Activity: Write only the number of lines in the data that include the word "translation".

(Given records begins)

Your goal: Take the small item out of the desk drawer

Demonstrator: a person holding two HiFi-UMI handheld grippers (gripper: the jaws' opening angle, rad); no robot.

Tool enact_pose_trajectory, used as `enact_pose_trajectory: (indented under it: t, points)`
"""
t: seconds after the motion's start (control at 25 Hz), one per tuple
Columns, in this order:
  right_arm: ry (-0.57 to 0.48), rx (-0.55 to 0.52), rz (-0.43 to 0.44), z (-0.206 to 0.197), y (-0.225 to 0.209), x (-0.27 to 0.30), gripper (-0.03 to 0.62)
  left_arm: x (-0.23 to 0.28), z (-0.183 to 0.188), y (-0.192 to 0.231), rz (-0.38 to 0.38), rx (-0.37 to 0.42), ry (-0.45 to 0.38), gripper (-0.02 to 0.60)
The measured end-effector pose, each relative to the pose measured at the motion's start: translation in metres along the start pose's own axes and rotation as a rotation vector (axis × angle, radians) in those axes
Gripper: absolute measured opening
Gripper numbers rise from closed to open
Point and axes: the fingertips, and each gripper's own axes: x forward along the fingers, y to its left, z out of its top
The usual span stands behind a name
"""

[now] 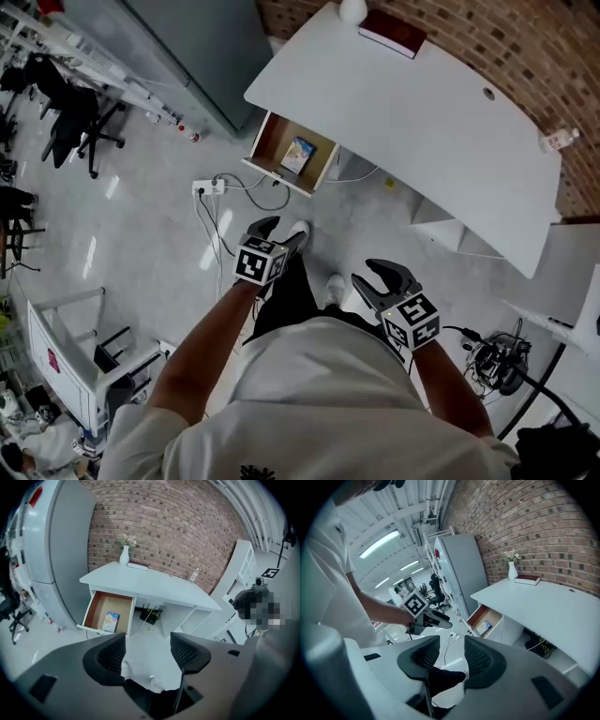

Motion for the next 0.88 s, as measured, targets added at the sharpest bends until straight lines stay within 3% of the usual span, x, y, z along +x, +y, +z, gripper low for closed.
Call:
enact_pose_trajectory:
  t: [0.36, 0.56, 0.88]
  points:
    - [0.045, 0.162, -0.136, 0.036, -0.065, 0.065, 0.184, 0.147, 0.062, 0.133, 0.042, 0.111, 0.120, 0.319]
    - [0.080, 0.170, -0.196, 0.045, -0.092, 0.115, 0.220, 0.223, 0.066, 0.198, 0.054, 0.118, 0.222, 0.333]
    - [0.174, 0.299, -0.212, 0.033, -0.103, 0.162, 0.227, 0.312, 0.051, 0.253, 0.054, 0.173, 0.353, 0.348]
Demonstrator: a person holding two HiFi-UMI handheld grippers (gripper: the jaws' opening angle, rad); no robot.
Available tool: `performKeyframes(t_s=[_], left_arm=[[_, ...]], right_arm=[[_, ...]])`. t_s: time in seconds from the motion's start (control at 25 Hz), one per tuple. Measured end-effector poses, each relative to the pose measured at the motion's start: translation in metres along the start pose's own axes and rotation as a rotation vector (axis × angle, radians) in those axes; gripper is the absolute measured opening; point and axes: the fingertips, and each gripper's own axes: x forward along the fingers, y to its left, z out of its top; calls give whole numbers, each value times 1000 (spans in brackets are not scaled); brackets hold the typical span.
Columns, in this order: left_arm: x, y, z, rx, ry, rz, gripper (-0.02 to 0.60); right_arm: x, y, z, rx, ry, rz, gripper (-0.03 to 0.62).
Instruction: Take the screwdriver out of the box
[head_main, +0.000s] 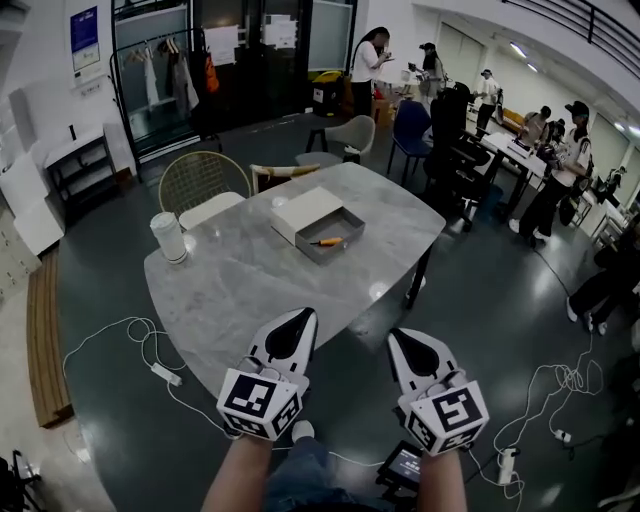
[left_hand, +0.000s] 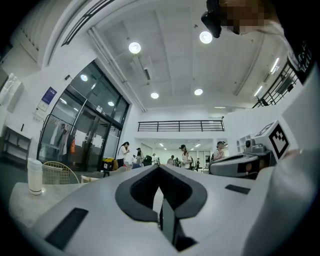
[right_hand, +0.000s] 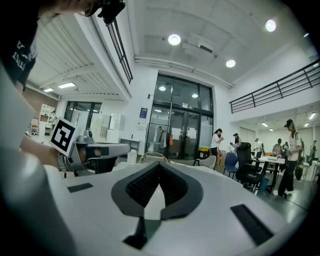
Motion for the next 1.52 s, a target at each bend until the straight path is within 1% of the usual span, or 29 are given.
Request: performKeyframes(t_s=[0.16,0.36,0.6,0.76,0.88,1.0,1.2,1.32,1.52], left_arm=[[49,41,-8,-32,-4,26,12],[95,79,-16,-34,7,40,12],[125,101,-17,-15,20,48,12],[141,117,-26,-4,43,83,12],[157,132,-33,13,58,131,12],[183,149,-40,19,67,174,12],[231,175,-48,34,67,268,12],[252,194,-51,48,62,348,12],[267,226,-51,53,71,505,12]], right_arm=[[59,-31,4,-23,1,28,25],[116,-61,5,-9,-4,38,25],[154,-90,2,19,-12,42,25],[180,-110,-5,37,-22,68,25],[209,-130,-11,52,-35,98,25],[243,-153,-13,51,-38,135,25],[304,-193,-15,30,-34,228,25],[343,-209,-17,24,-36,300,25],[399,-221,-19,10,-9,440,25]])
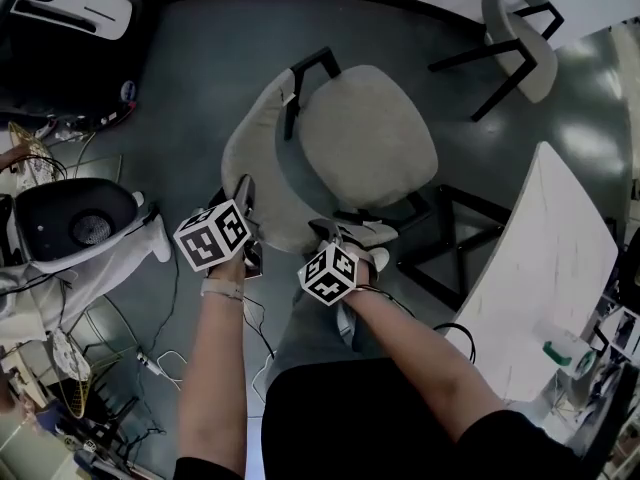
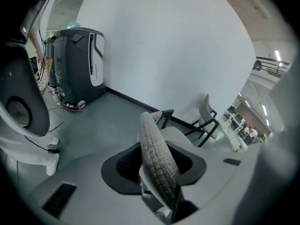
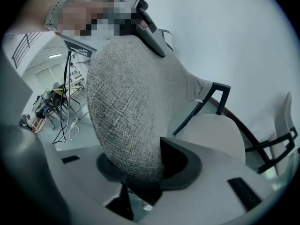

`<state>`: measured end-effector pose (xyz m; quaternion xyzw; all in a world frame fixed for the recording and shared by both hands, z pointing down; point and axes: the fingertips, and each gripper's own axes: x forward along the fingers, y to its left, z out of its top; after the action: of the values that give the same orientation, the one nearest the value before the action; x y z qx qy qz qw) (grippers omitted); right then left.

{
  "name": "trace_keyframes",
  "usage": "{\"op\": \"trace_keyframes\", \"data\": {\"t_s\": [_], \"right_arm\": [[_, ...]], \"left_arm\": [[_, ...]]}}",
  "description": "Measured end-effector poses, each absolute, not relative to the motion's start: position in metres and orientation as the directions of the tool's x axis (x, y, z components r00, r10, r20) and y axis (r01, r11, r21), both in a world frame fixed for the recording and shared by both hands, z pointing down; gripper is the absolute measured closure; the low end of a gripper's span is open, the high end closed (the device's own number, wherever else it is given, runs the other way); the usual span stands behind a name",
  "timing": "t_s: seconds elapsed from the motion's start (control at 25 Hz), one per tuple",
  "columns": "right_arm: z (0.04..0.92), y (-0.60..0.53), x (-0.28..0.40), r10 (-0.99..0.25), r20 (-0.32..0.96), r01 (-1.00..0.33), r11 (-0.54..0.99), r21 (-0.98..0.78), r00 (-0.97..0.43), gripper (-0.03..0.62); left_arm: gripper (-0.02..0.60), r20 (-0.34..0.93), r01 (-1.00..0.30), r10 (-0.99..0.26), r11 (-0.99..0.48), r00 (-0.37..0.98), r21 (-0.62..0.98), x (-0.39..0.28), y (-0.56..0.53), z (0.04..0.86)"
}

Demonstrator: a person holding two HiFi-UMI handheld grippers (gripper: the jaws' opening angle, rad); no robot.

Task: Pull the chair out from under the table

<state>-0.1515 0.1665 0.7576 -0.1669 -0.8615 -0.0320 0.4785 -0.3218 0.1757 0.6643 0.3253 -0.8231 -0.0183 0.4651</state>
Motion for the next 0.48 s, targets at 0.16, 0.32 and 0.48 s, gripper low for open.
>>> {"op": "trace_keyframes", "data": {"t_s": [0.16,0.32,0.48], "right_arm": [[0.757,0.178,-0.158,0.298,0.831,0.396,0.912,-0.104,-0.47,0.45],[0.757,0.195,-0.17,0.333,0.827,0.461,0.882,-0.103,-0.452,0.45],[0.757,0.217,-0.184,0.373,0.825,0.526,0.843,-0.11,-0.425,0.45]], "left_arm": [[0.437,0.755,-0.454,-0.522,0.827,-0.397,0.332,-0.326,0.202,0.663],[0.437,0.757,-0.395,-0.493,0.856,-0.428,0.334,-0.335,0.231,0.664],[0.439,0.759,-0.333,-0.464,0.88,-0.458,0.338,-0.346,0.262,0.663]]}}
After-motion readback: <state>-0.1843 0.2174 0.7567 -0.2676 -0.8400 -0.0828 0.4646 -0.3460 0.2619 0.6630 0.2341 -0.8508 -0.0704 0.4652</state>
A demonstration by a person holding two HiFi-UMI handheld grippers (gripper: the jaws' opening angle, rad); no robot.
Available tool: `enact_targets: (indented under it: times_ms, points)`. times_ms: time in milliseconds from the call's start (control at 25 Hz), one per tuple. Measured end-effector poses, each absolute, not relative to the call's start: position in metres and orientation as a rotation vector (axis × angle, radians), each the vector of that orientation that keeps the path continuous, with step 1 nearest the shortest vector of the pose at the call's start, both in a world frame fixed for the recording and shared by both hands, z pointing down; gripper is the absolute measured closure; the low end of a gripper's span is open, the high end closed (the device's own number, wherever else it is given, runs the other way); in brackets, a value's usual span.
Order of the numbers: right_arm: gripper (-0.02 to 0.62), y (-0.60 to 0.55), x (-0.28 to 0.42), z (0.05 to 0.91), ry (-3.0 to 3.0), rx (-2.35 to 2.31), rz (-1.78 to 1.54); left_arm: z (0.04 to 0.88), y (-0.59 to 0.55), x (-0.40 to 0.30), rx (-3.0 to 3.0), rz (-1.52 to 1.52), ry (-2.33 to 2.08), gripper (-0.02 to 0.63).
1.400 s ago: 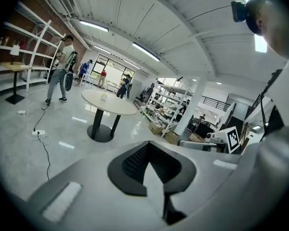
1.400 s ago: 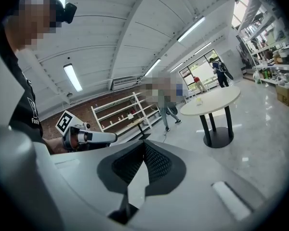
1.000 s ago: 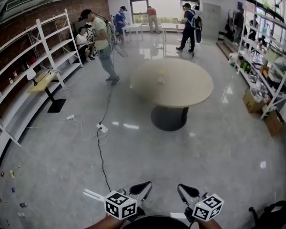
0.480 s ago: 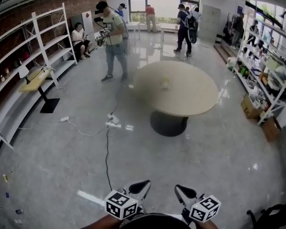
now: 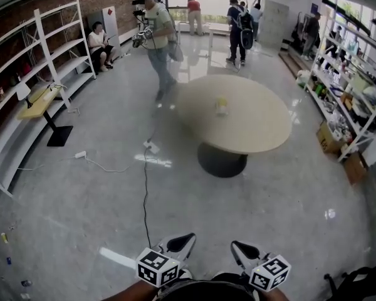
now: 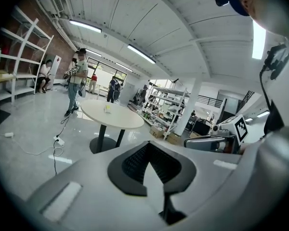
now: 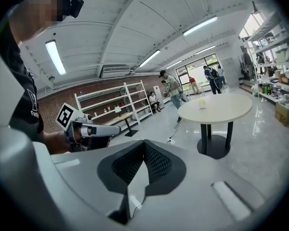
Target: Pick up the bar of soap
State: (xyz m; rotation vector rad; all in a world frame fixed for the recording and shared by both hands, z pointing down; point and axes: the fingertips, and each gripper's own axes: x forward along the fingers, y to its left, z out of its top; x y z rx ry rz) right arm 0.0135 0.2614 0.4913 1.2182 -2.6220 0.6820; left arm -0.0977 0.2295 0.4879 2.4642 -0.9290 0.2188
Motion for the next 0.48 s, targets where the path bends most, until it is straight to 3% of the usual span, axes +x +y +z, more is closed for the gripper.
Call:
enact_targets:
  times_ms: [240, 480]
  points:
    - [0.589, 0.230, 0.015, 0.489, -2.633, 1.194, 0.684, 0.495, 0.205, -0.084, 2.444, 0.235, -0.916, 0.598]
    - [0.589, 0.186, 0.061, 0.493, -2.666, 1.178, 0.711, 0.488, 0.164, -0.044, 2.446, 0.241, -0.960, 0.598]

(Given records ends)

Result of this exercise: 2